The Automated Universal Part Singulator project was implemented to revolutionize automated flexible part sorting for manufacturing applications. The project addresses limitations and inefficiencies that are present in currently used vibratory bowl feeder designs, such as size and shape limitations, part jamming, part damaging, and limited flexibility. These issues with vibratory bowl feeder designs highlight the need for more advanced, adaptable solutions that can overcome these limitations and optimize part singulation processes in different manufacturing industries.

By incorporating sensors, robotics, and adaptive controls algorithms, the Automated Universal Part Singulator offers a flexible and efficient solution. It ensures precise separation and alignment of parts, reducing manual labor by leveraging advanced automation technologies. Moreover, the singulator's adaptability to handle various part shapes and sizes eliminates the need for multiple specialized singulation equipment, saving on equipment costs and maintenance.

The Automated Universal Part Singulator project was developed by a multidisciplinary team of six engineers with a diverse range of skills and expertise. This team consisted of two aerospace and mechanical engineers who brought knowledge of mechanical design to develop our gripper, vibration table, and frame subsystems. Additionally, two electrical and computer engineers contributed their proficiency in control systems, automation, and software development ensuring seamless integration of sensors, robotics, and controls algorithms. The team was further strengthened by the expertise of an optical engineer, who played a pivotal role in enhancing the vision systems and optical sensing capabilities. Additionally, a systems engineer acted as the project's procurement lead, skillfully managing the budget and ensuring optimal resource allocation. Through their collective efforts and collaborative approach, this exceptional team successfully created a groundbreaking solution that revolutionizes flexible part singulation in the manufacturing industry.

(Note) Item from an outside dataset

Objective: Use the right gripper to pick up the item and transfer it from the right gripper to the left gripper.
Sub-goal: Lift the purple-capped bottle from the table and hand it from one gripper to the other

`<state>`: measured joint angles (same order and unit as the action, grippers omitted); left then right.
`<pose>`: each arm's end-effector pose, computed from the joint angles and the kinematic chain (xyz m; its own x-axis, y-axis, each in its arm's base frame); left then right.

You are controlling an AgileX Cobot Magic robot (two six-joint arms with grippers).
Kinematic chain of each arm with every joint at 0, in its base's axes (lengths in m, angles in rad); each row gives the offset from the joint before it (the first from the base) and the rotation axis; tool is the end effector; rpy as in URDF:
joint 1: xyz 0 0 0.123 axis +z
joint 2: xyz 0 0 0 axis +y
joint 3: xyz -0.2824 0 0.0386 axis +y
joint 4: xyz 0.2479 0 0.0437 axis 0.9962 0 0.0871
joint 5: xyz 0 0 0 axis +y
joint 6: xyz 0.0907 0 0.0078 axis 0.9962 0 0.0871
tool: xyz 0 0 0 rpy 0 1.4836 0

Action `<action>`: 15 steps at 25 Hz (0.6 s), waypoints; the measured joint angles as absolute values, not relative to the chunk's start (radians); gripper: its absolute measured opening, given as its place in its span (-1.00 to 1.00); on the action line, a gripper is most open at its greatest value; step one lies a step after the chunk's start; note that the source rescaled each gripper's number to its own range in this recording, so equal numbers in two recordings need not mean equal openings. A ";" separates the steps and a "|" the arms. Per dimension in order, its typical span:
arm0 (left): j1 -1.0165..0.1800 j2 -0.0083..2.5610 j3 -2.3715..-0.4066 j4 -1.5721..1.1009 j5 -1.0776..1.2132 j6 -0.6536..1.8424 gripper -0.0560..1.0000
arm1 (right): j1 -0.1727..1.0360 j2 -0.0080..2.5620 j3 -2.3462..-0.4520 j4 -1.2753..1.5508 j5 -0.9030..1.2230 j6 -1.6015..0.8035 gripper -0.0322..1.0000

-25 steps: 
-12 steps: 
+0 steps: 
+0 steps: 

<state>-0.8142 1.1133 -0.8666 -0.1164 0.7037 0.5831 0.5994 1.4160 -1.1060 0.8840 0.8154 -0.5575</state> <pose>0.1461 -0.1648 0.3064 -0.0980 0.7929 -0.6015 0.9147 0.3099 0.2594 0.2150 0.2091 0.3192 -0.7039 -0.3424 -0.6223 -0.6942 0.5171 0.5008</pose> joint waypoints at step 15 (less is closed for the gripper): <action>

The project was completed for the University of Arizona Senior Design capstone and was sponsored by Bosch Rexroth. Bosch Rexroth's generous support included the provision of the Cartesian Actuator, a crucial component that enabled precise and efficient movement in the singulator system. Additionally, they supplied us with the CtrlX Machine Controller, which we used to program the controls algorithms for part singulation. Our project was further supported by CAID Automation who provided both guidance and the Cognex smart camera which served as the programmable vision system for the project. The exceptional efforts of our team, combined with the support of our sponsors, resulted in remarkable recognition. Our dedication and innovation led us to be honored with the prestigious "Best Overall Design" award at the University of Arizona's Design Day competition. This accolade stands as a testament to the tireless work, collaborative spirit, and outstanding design achieved by our team in developing the Automated Universal Part Singulator.

The Automated Universal Part Singulator comprises six major subsystems, each playing a critical role in its functionality and performance:

Camera Assembly: The camera assembly incorporates advanced vision technology, including the Cognex smart camera, to accurately identify and locate parts within the singulator system. It captures high-resolution images and provides real-time data for precise part identification, and pixel location. This served as the primary source of information for the control system.

Computer System: The computer system serves as the brain of the Automated Universal Part Singulator, housing the control software and algorithms. It processes pixel coordinate data from the smart camera, controls the operation of other subsystems, and ensures seamless integration and synchronization throughout the singulation process.

Frame Assembly: The frame assembly forms the structural backbone of the Automated Universal Part Singulator. It provides stability and rigidity to support the other subsystems and withstand the vibrations generated during operation. The frame assembly is designed for durability and precise alignment of the singulator components. It is surrounded by acrylic walls adding a safety shielding around the area of operation.

Gripper Assembly: The gripper assembly is responsible for securely gripping and releasing parts as they are singulated. It features a rack and pinion gear design that is controlled by an Arduino NANO to open and close the claws. The gripper assembly ensures reliable part security as parts are picked from the vibration table and transported to the appropriate placement location.

Cartesian Actuator: The Cartesian actuator, provided by Bosch Rexroth, features precision motion control. It utilizes linear motion to to pick and place parts using the gripper. The Cartesian actuator enables accurate and repeatable part manipulation, contributing to the overall efficiency and throughput of the Automated Universal Part Singulator.

Vibration Assembly: The vibration assembly introduces controlled vibrations to assist in part dispersion on the vibration table. The assembly design features a vibration motor, compression springs, and a bowl shaped table to provide optimal part dispersion for part identification and singulation.